Scientists went to work on how to inject new genes into cells without causing leukemia, a cancer of the blood cells. And they think they have succeeded.

Since then, gene therapy has gradually improved. The last advance, reported in the New England Journal of Medicine Wednesday, details a study of eight infants with a type of SCID called SCID-X1.

The gene that corrects the problem has been inserted into a modified version of HIV, the virus that causes AIDS. This artificial virus can not cause AIDS and has been modified to reduce the risk of triggering leukemia.

Gene therapy has been used successfully over the last decade. Scientists at the St. Jude Children's Research Hospital in Memphis have modified the treatment procedure for SCIDs by giving infants a short chemotherapy before introducing the new gene. This helped the new cells to settle down permanently. Babies have developed apparently healthy immune systems, according to the new study.

"I am delighted to see these remarkable results," said Ewelina Mamcarz, transplant specialist and first author of the new document.

"Being able to see these babies in my clinic now as toddlers is very rewarding," she says. "They live a normal life, they are no different from my daughters." Two other infants have been treated since the publication of the document, said the team.

The standard treatment for SCID is a bone marrow transplant. But this procedure often only restores a part of the child's immune system. As a result, patients must receive monthly infusions of antibodies called immunoglobulins. Jennifer Puck, pediatrician at UC-San Francisco and collaborator of the latest study, explains that infants benefiting from gene therapy do not need this drug.

These kids "grow up normally, they catch colds like everyone else and they catch infections – so I would say it's a cure," Puck says.

Of course, she adds, they will be carefully monitored for signs of leukemia and see if the effect of the therapy fades.

In his view, the key to treatment is to find these children early – through neonatal screening – before they begin to contract life-threatening infections. Screening of SCID is now conducted in the United States, although its introduction has been gradual and progressive.
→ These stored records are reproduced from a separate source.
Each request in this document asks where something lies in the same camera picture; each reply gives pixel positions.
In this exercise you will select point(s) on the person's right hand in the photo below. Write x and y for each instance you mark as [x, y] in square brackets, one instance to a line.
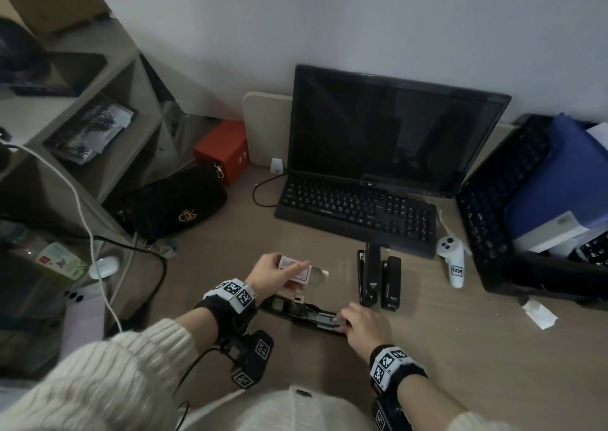
[370, 331]

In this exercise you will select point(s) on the person's left hand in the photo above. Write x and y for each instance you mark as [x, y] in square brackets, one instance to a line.
[273, 278]

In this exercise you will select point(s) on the red white staples box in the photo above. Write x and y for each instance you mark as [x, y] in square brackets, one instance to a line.
[304, 274]

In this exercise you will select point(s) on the grey top stapler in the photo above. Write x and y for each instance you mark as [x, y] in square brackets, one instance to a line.
[309, 314]

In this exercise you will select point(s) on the slim black stapler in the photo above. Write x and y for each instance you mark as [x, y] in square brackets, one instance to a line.
[392, 283]

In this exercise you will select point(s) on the small black stapler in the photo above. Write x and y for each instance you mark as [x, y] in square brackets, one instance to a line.
[373, 274]

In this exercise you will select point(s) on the person's right forearm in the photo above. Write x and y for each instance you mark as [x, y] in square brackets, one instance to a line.
[442, 407]

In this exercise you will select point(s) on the person's left forearm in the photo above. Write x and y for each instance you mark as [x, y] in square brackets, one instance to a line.
[114, 378]

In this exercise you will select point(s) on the black keyboard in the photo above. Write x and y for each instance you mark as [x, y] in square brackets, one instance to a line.
[351, 207]

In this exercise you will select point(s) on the grey bag charm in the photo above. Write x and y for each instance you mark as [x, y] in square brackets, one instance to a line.
[169, 247]

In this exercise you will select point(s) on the white handheld controller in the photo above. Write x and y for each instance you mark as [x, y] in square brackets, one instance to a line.
[456, 264]

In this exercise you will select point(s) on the white plug adapter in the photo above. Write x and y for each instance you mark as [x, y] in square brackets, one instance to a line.
[278, 166]

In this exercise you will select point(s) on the cream knitted sweater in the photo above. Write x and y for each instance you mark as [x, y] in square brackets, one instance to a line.
[285, 411]

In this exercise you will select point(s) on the black handbag gold logo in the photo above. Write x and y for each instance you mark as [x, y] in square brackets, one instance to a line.
[171, 205]

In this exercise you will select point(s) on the white computer mouse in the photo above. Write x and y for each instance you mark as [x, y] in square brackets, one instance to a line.
[104, 267]

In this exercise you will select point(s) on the crumpled white paper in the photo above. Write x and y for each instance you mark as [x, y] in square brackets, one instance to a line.
[539, 314]

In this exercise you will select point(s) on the black perforated file basket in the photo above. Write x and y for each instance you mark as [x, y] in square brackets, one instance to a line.
[487, 207]

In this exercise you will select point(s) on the pale smartphone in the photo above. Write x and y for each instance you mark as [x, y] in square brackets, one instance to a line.
[85, 316]

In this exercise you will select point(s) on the black computer monitor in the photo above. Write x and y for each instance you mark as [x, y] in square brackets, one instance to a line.
[394, 126]

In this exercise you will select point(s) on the white cardboard box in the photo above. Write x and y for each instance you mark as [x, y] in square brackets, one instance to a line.
[548, 231]

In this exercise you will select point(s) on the beige shelf unit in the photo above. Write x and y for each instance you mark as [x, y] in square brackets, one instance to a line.
[128, 126]

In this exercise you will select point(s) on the green white packet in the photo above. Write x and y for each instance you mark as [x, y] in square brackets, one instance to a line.
[62, 260]

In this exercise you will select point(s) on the black white picture booklet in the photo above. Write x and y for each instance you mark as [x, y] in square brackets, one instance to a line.
[90, 129]

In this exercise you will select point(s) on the black white patterned sheet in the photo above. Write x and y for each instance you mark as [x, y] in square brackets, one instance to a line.
[594, 250]

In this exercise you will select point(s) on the blue folder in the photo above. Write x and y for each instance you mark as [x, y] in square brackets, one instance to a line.
[560, 174]

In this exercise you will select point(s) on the white paper sheets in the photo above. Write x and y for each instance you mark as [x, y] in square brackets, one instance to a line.
[598, 133]

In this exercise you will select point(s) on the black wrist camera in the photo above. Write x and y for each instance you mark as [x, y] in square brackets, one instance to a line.
[389, 416]
[252, 359]

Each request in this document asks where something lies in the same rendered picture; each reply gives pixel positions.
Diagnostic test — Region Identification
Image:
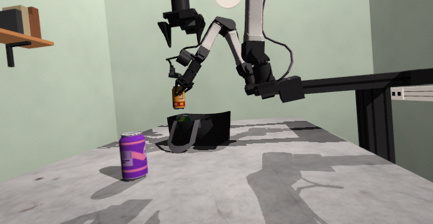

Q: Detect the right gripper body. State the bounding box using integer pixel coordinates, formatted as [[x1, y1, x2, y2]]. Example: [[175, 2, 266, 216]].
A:
[[170, 67, 196, 87]]

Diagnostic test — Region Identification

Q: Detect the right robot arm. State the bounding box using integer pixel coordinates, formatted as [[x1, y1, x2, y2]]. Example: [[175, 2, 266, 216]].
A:
[[176, 16, 255, 87]]

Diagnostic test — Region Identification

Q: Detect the orange drink can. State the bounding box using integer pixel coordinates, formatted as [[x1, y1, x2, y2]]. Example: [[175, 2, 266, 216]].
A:
[[172, 86, 185, 109]]

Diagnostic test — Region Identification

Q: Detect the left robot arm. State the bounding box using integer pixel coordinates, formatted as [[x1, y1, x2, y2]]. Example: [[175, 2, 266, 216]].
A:
[[180, 0, 278, 89]]

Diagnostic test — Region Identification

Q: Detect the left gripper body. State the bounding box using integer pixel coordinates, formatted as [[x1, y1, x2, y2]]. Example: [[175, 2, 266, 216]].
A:
[[163, 0, 204, 28]]

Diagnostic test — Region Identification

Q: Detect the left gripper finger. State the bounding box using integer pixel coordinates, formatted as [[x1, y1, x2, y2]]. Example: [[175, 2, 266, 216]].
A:
[[195, 16, 206, 44], [158, 21, 171, 48]]

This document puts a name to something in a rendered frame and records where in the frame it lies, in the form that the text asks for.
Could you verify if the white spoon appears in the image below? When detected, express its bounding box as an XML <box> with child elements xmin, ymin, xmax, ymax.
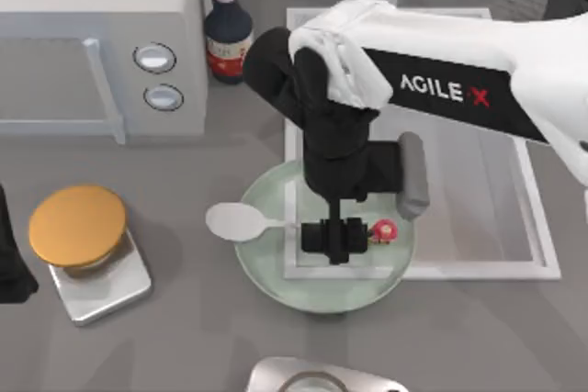
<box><xmin>205</xmin><ymin>202</ymin><xmax>302</xmax><ymax>243</ymax></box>

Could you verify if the dark bottle with red cap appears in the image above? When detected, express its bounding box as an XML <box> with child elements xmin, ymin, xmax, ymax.
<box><xmin>203</xmin><ymin>0</ymin><xmax>255</xmax><ymax>86</ymax></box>

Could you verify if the small microwave knob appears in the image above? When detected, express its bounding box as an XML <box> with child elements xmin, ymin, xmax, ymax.
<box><xmin>142</xmin><ymin>84</ymin><xmax>185</xmax><ymax>113</ymax></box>

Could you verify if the small red and pink toy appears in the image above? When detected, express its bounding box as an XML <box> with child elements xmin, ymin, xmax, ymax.
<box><xmin>367</xmin><ymin>218</ymin><xmax>401</xmax><ymax>246</ymax></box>

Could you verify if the silver scale with gold plate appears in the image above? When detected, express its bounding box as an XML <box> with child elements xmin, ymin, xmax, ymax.
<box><xmin>28</xmin><ymin>185</ymin><xmax>153</xmax><ymax>328</ymax></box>

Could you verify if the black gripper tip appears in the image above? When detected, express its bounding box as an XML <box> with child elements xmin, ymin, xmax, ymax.
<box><xmin>0</xmin><ymin>183</ymin><xmax>40</xmax><ymax>306</ymax></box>

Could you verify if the pale green plate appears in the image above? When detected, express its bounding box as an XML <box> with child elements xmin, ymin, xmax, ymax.
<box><xmin>233</xmin><ymin>160</ymin><xmax>415</xmax><ymax>316</ymax></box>

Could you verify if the large microwave knob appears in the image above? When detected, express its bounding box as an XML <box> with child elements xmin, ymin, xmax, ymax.
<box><xmin>132</xmin><ymin>41</ymin><xmax>177</xmax><ymax>74</ymax></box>

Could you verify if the microwave door handle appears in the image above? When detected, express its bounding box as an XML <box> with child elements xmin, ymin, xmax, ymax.
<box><xmin>83</xmin><ymin>37</ymin><xmax>127</xmax><ymax>145</ymax></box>

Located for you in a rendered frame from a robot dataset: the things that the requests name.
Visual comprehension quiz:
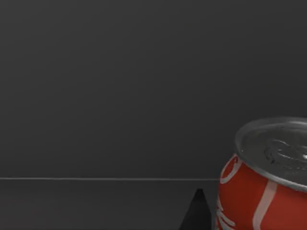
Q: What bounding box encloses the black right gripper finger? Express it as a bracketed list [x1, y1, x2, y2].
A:
[177, 188, 213, 230]

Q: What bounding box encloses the red and white can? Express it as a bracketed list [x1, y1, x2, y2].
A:
[216, 116, 307, 230]

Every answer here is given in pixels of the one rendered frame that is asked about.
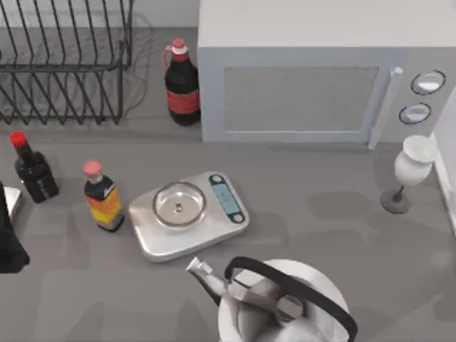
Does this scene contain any silver kitchen scale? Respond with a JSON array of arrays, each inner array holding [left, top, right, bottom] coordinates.
[[128, 170, 251, 264]]

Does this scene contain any dark bottle with red label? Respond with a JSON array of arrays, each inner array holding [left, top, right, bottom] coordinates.
[[162, 38, 202, 127]]

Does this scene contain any microwave oven door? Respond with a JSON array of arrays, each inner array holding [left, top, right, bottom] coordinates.
[[197, 47, 410, 144]]

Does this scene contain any orange label bottle pink cap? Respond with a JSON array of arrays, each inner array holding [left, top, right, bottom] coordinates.
[[82, 160, 125, 233]]

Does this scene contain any pale grey microwave oven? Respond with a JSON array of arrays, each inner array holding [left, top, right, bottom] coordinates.
[[197, 0, 456, 150]]

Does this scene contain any white goblet lamp grey base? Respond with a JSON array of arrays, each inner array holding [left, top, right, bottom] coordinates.
[[380, 135, 437, 214]]

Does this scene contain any black square bottle red cap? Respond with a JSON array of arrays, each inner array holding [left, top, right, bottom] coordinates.
[[9, 131, 60, 204]]

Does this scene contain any microwave knob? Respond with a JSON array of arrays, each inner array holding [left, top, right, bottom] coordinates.
[[410, 70, 447, 95], [398, 102, 432, 125]]

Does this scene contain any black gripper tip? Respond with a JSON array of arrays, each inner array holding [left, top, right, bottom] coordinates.
[[0, 181, 31, 274]]

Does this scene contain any silver kettle black handle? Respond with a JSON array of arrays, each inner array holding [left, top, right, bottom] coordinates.
[[185, 256, 359, 342]]

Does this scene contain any microwave door handle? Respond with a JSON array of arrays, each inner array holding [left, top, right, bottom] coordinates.
[[368, 66, 405, 150]]

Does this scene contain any black wire dish rack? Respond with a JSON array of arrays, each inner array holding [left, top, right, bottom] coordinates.
[[0, 0, 135, 126]]

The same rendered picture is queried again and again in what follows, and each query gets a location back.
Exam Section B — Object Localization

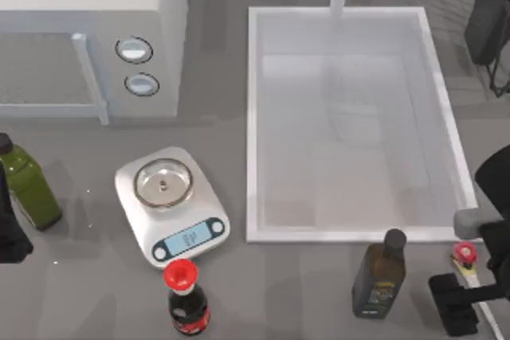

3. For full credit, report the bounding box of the small round microwave knob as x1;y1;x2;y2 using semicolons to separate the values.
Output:
124;72;161;98

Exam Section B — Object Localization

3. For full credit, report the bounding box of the white sink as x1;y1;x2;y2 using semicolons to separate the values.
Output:
245;6;480;244

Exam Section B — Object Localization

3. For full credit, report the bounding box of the pale grey rounded box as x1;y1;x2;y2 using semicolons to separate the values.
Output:
453;207;504;241

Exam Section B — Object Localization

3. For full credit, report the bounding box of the pale microwave door handle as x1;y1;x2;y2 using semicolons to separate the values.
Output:
71;33;110;126

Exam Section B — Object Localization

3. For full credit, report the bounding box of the pale microwave oven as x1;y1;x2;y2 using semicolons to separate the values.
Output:
0;0;189;126

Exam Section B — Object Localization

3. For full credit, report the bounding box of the microwave oven door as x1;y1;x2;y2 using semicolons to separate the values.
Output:
0;32;109;119

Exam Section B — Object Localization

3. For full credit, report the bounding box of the dark bottle with red cap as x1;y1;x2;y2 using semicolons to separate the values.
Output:
161;258;212;337

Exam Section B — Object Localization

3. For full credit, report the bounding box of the dark olive oil bottle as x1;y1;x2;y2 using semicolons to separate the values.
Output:
351;228;408;320

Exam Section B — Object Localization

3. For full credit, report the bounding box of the white kitchen scale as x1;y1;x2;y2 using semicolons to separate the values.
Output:
114;146;232;271

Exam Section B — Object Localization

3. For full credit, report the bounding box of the large round microwave knob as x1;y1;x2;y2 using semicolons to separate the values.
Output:
114;36;155;65

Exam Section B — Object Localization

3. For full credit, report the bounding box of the green bottle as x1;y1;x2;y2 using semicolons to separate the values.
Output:
0;132;65;232

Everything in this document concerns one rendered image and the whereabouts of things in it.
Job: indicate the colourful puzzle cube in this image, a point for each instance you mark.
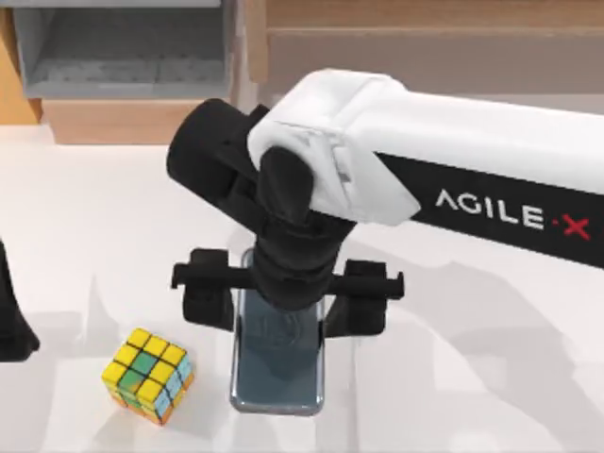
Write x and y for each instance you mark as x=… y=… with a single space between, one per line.
x=146 y=375

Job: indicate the dark grey smartphone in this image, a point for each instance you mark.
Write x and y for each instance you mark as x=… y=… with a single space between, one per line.
x=278 y=377

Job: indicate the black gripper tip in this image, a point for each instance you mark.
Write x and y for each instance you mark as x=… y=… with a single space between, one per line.
x=14 y=311

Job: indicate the pale wooden drawer front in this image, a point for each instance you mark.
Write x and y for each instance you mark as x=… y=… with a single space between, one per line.
x=118 y=120

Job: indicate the wooden cupboard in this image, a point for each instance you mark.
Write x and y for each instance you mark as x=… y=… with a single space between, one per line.
x=424 y=42

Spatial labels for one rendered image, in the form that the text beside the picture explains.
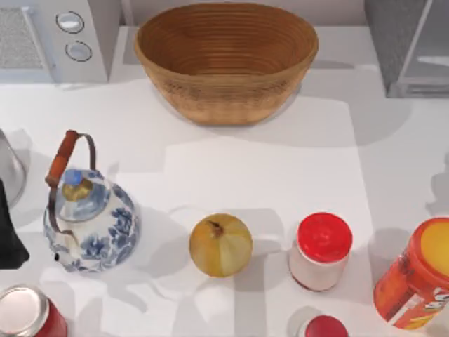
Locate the red lidded jar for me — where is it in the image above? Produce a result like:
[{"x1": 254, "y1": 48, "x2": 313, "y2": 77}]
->
[{"x1": 296, "y1": 315, "x2": 350, "y2": 337}]

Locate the pale microwave oven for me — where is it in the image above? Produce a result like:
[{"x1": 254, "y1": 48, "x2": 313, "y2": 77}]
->
[{"x1": 0, "y1": 0, "x2": 123, "y2": 84}]

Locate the yellow onion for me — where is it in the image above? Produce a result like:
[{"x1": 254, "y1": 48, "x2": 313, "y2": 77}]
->
[{"x1": 189, "y1": 213, "x2": 254, "y2": 279}]

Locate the round microwave knob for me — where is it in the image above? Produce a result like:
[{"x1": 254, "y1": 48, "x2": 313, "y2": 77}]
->
[
  {"x1": 65, "y1": 40, "x2": 93, "y2": 63},
  {"x1": 55, "y1": 11, "x2": 86, "y2": 34}
]

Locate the blue and white kettle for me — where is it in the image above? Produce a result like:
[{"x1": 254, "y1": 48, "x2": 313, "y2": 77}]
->
[{"x1": 43, "y1": 129, "x2": 141, "y2": 274}]

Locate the white jar with red lid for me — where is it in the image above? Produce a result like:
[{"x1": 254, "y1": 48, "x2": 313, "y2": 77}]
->
[{"x1": 288, "y1": 211, "x2": 353, "y2": 292}]

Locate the brown woven basket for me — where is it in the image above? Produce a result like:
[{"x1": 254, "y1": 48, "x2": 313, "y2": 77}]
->
[{"x1": 134, "y1": 2, "x2": 320, "y2": 126}]

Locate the red can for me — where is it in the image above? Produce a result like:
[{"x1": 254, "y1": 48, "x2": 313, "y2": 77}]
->
[{"x1": 0, "y1": 284, "x2": 68, "y2": 337}]

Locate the orange canister with yellow lid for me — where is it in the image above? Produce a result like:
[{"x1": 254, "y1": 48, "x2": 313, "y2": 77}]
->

Before screening was introduced, these children presented themselves at the hospital with life-threatening infections, "and we now see happy and puffy newborns who just look perfectly normal. and are never sick, "says Puck. "Sometimes their families do not understand how deeply their immune system is affected."

St. Jude's hopes to market his treatment. He has an exclusive license agreement with Mustang Bio to develop a product. A similar treatment, called Stremvelis, has already been approved by the European equivalent of the Food and Drug Administration. It targets a different mutation that causes the SCID, but the technique is very similar, including the brief dose of chemotherapy.

This latest advance is not only encouraging news for these rare patients. SCID is a test for all scientists working to develop better gene therapy techniques.

For example, instead of inserting a healthy gene into blood cells, Matt Porteus of Stanford used a precision gene editing technique called CRISPR to correct genetic error in blood cells. SCID from people. It works in the lab, "and it really opens the door to a clinical trial, hopefully in the next 12 to 18 months," he says.

All this makes the decline of leukemia in the 1990s look like a memory that erases itself. Kohn, from UCLA, says that for more than a decade, the field of gene therapy was a dead end.

It is clear that he has made his return and has treated other rare diseases, including adrenoleukodystrophy, a neurological condition better known as "Lorenzo's disease", according to a 1992 film starring a boy with the disease and seeking a cure by his parents.

Now, with continued progress in treating DICS, "it's nice to see another success for gene therapy," says Kohn.

You can contact NPR Scientific Correspondent Richard Harris at [email protected].